The indemnified party or parties shall have the right to employ its or their own
counsel in any such case, but the fees and expenses of such counsel shall be at
the expense of the indemnified party or parties unless (i) the employment of
such counsel shall have been authorized in writing by the indemnifying party in
connection with the defense of such action, (ii) the indemnifying party shall
not have employed counsel reasonably satisfactory to the indemnified party to
take charge of the defense of such action within a reasonable time after notice
of the institution of such action or (iii) the named parties to any such
proceeding (including any impleaded parties) include both an indemnified party
and an indemnifying party and representation of both parties by the same counsel
would be inappropriate due to actual or potential differing interests between
the named parties (in which case the indemnifying party shall not have the right
to direct the defense of such action on behalf of the indemnified party or
parties), in any of which events such fees and expenses shall be borne by the
indemnifying party and paid as incurred; provided that the indemnifying party
shall only be responsible for the fees and expenses of one counsel for the
indemnified party or parties hereunder, in additional to any local counsel.

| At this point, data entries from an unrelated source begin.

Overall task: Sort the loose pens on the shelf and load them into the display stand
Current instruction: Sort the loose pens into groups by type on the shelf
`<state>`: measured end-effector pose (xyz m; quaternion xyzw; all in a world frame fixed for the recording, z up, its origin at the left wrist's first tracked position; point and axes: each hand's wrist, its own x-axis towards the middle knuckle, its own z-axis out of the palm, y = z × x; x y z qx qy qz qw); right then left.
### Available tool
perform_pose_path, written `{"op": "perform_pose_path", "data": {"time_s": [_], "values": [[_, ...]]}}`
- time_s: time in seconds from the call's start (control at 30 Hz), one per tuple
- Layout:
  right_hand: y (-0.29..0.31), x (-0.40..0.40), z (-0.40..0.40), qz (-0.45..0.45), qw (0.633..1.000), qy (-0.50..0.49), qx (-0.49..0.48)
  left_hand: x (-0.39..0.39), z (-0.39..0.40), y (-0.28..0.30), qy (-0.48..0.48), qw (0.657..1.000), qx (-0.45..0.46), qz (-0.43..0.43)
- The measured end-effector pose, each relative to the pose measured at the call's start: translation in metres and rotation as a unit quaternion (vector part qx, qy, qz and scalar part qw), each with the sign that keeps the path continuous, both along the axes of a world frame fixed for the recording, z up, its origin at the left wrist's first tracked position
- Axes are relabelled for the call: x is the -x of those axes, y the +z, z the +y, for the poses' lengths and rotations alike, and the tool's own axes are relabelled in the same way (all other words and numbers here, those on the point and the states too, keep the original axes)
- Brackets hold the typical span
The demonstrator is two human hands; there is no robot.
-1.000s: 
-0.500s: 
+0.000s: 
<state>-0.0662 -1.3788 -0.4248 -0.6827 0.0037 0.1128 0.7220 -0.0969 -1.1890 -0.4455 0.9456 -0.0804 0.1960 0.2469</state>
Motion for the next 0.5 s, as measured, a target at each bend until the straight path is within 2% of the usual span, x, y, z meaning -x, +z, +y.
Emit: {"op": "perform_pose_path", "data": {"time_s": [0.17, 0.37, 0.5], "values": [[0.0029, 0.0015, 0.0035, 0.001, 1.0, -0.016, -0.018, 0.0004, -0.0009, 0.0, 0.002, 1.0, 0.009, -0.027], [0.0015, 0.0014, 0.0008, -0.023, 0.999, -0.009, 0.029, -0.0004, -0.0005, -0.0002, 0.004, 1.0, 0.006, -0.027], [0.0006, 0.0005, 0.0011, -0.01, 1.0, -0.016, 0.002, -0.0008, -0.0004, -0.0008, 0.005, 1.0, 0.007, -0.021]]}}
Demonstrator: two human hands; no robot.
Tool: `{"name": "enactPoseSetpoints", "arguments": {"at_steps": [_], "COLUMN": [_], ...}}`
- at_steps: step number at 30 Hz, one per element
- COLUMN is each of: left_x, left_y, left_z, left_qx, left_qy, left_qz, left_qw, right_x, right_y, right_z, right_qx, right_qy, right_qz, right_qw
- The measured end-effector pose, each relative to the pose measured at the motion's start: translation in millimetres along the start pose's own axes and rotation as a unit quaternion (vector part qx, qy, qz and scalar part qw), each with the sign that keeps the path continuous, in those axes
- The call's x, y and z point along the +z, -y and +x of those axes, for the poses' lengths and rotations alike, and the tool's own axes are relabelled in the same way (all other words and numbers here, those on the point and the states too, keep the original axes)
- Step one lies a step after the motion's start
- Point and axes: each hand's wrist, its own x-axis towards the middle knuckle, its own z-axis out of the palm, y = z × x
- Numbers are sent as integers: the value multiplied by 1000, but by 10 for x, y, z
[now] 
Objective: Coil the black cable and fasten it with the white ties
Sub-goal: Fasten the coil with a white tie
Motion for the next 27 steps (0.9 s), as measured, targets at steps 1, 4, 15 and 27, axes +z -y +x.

Anything in this paragraph to the contrary notwithstanding, the indemnifying
party shall not be liable for any settlement of any such claim or action
effected without its written consent, which consent shall not be unreasonably
withheld.
(e) If the indemnification provided for in this Section 7 is
unavailable to an indemnified party under subsection (a), (b) or (c) of this
Section 7 in respect of any losses, damages, expenses, liabilities or claims
referred to therein, then each applicable indemnifying party shall contribute to
the amount paid or payable by such indemnified party as a result of such losses,
damages, expenses, liabilities or claims (i) in such proportion as is
appropriate to reflect the relative benefits received by the Company and the
Selling Stockholders on the one hand and the Underwriters on the other hand from
the offering of the Shares or (ii) if the allocation provided by clause (i)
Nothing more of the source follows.